Burmese Lethwei and Muay Thai fighter

Vero Nika (ဘရော်နီကာ) is a Burmese Lethwei and Muay Thai fighter. She is one of the most successful female Lethwei fighters in the sport. In 2022, amid unrest in Myanmar because of the 2021 Myanmar coup d'état, she started competing in Muay Thai in neighboring Thailand where she reached the no.1 spot in the female world Muay Thai rankings at 53 kg according to World Muay Thai Organization and became Thai Fight Kard Chuek Champion. In 2025, she signed with ONE Championship. As of September 22, 2026, Vero is ranked #2 in ONE's Women's Atomweight Muay Thai rankings.

== Early life ==
Vero Nika was born in East Kahpu, a small village north of Mobye. She is a Christian and although she was born in the Shan State, she is an ethnic Kayan, and was named after Saint Veronica. After her fights, she can sometimes be seen carrying the flag of the Karenni and/or Kayan people. When she was young she had to help her mother sell the alcohol she made herself. Her father was sick, so she would get up early before school and deliver around town, missing some time at school. Vero Nika is the fifth child out of six, and they relied on the Roman Catholic monastery in Pekon for their education.

==Fighting career ==
=== Boxing ===
At the age of 16, when she was in 9th grade, she was determined to become a fighter. Her parents did not approve of her new hobby, but she was committed to succeeding. With some borrowed money she left for Naypyidaw to start her training. Since she mainly spoke in the Padaung language she had trouble understanding those who spoke Burmese.

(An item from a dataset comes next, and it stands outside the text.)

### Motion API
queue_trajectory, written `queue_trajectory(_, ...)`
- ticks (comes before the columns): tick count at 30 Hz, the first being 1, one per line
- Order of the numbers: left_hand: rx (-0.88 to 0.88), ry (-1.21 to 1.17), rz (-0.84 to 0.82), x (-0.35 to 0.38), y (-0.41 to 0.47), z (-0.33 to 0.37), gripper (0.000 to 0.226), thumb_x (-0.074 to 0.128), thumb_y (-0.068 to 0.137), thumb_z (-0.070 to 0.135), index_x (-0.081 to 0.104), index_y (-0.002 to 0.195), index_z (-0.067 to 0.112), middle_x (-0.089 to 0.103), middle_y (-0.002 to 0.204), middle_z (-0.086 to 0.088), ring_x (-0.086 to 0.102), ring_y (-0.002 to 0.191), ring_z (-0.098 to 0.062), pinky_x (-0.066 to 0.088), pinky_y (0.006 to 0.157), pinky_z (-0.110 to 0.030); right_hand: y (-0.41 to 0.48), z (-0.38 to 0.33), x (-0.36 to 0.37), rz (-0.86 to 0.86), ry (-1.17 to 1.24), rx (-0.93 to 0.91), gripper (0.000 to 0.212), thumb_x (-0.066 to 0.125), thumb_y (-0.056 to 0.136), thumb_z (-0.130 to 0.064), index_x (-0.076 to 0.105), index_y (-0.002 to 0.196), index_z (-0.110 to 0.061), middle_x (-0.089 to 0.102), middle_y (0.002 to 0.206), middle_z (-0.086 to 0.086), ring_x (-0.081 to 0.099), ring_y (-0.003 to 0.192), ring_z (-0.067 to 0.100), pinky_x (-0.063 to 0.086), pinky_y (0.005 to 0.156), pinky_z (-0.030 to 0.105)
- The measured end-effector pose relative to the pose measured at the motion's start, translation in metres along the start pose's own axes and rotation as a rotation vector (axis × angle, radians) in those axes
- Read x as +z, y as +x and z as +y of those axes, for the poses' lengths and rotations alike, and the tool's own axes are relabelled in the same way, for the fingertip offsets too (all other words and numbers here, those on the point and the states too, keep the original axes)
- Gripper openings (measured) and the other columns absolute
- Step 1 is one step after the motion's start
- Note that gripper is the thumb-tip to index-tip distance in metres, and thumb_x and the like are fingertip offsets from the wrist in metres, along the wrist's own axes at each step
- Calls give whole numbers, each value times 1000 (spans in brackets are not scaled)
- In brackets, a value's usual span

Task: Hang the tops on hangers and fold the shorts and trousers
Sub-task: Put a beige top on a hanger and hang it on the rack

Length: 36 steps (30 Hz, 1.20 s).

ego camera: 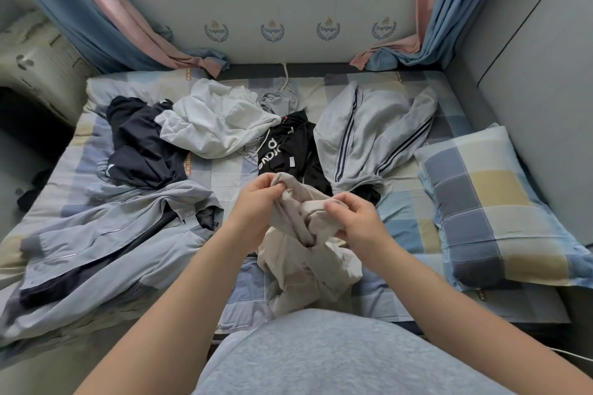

While in training, that gradually improved. She continued to attend school but was forced to choose between education and sports a year later. Her boxing career lasted from 2013 to 2017 in which she participated in the 2015 SEA Games in Singapore, and partook in several national championships claiming at least two gold medals in the process.

=== Lethwei ===
In 2017, Vero Nika started her Lethwei career because there weren't enough fights in boxing. After being scouted by International Lethwei Federation Japan (ILFJ) promoter Yoshiyuki Nakamura in May, she participated in their Frontier event. She faced pro-wrestler Nanae Takahashi in a three-round contest for the ILFJ Frontier Championship belt.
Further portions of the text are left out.